RESEARCH PAPER
Machine Learning Approaches to Early Detection of Parkinson's Disease Using Speech Analysis Technique.
Abstract
BACKGROUND: Parkinson's disease (PD) is a progressive neurodegenerative disorder that affects millions globally, particularly those in the elderly population. Several occupational exposures typical of maritime environments are recognized or suspected risk factors for PD, warranting attention within occupational health frameworks. The disease is characterized by motor symptoms such as tremor, rigidity, and bradykinesia, as well as non-motor impairments including speech abnormalities.
OBJECTIVE: Early diagnosis is crucial for effective disease management but remains challenging due to symptoms overlapping with normal aging and other neurological conditions. This study presents a machine learning (ML)-based approach for the early diagnosis of PD using speech signal analysis.
METHODS: We employed six supervised ML classifiers to differentiate between PD patients and healthy controls based on vocal features. The experimental dataset, MDVR-KCL, consists of speech recordings from both reading tasks and spontaneous dialogs, collected via mobile devices. From these recordings, we extracted Mel-Frequency Cepstral Coefficients (MFCCs), Gammatone Frequency Cepstral Coefficients (GTCCs), and acoustic features such as jitter, shimmer, and harmonic-to-noise ratio.
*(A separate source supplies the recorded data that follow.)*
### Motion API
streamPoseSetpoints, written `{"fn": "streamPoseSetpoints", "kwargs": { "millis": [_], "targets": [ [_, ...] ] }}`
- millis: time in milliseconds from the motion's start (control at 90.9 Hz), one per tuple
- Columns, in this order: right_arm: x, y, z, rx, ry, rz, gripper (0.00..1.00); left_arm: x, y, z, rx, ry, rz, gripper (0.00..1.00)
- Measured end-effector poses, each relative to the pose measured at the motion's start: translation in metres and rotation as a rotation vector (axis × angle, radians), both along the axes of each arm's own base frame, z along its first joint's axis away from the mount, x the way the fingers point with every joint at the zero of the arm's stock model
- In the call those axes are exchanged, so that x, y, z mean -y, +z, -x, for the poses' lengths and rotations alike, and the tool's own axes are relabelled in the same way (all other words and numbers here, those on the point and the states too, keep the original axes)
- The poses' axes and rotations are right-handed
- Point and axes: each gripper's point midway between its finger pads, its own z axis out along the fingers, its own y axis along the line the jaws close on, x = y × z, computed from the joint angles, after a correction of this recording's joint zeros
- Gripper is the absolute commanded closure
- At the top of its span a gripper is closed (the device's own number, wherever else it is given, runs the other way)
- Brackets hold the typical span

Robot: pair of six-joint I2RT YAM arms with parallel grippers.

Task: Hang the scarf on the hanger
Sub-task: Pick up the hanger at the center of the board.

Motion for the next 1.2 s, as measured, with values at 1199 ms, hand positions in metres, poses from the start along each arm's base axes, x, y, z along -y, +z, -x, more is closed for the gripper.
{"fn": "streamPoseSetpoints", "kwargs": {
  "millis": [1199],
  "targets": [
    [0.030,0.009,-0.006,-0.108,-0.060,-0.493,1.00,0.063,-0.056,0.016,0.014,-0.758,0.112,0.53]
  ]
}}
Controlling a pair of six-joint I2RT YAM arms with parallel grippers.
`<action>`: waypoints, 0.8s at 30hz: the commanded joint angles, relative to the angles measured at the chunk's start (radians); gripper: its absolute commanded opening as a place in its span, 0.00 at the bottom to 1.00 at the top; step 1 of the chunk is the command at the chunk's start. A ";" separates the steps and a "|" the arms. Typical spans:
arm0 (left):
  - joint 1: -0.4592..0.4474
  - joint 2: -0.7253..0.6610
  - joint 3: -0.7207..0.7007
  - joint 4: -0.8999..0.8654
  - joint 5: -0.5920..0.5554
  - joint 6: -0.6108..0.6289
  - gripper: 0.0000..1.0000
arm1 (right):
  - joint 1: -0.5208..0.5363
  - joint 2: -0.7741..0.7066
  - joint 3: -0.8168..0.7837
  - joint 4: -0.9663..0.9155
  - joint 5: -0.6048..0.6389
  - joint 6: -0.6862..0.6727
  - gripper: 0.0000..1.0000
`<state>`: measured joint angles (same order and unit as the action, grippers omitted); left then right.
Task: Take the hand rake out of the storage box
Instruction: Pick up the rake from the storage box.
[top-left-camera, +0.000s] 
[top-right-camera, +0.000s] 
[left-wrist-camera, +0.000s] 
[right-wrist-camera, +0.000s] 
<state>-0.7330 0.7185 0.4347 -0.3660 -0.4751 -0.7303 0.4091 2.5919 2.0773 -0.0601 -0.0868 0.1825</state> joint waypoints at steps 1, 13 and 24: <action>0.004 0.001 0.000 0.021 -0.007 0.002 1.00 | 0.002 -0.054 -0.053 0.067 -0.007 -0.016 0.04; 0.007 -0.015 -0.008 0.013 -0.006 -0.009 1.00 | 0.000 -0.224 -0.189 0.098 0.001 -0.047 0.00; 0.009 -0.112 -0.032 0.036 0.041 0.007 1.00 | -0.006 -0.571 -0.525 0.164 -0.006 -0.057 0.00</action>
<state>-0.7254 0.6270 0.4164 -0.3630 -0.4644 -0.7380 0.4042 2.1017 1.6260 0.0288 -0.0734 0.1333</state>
These features capture a broad range of prosodic, spectral, and articulatory characteristics associated with PD-related speech impairments. Speaker diarization was applied in spontaneous dialog recordings to separate participant speech. Hyperparameter tuning was performed using GridSearchCV with 10-fold cross-validation, while final model evaluation was conducted using Leave-One-Subject-Out Cross-Validation (LOSOCV) to ensure subject-independent performance assessment.
RESULTS: In the read-text task, the SVM model performed exceptionally, yielding 95.45% accuracy, 94.62% sensitivity, 95.97% specificity, an F1-score of 94.12%, and an AUC of 0.98 with an MCC value of 0.90, for GTCCs with the acoustic features. In the spontaneous dialog task, the XGB model demonstrated the highest overall performance across all metrics, with a test accuracy of 83.7%, a sensitivity of 76.3.9%, a specificity of 88.9%, an F1-score of 79.5%, an AUC value of 0.88, and an MCC value of 0.66.
CONCLUSIONS: Comparable results were obtained on both spontaneous dialog and reading speech subsets, demonstrating the robustness of the approach across different speaking contexts. These results demonstrate the effectiveness of integrating cepstral and acoustic features with machine learning models for non-invasive PD classification. The findings support the use of speech-based digital biomarkers in early PD detection and highlight the potential for developing scalable tools. This work highlights the potential of speech-based digital diagnostics to support clinical decision-making and improve patient outcomes.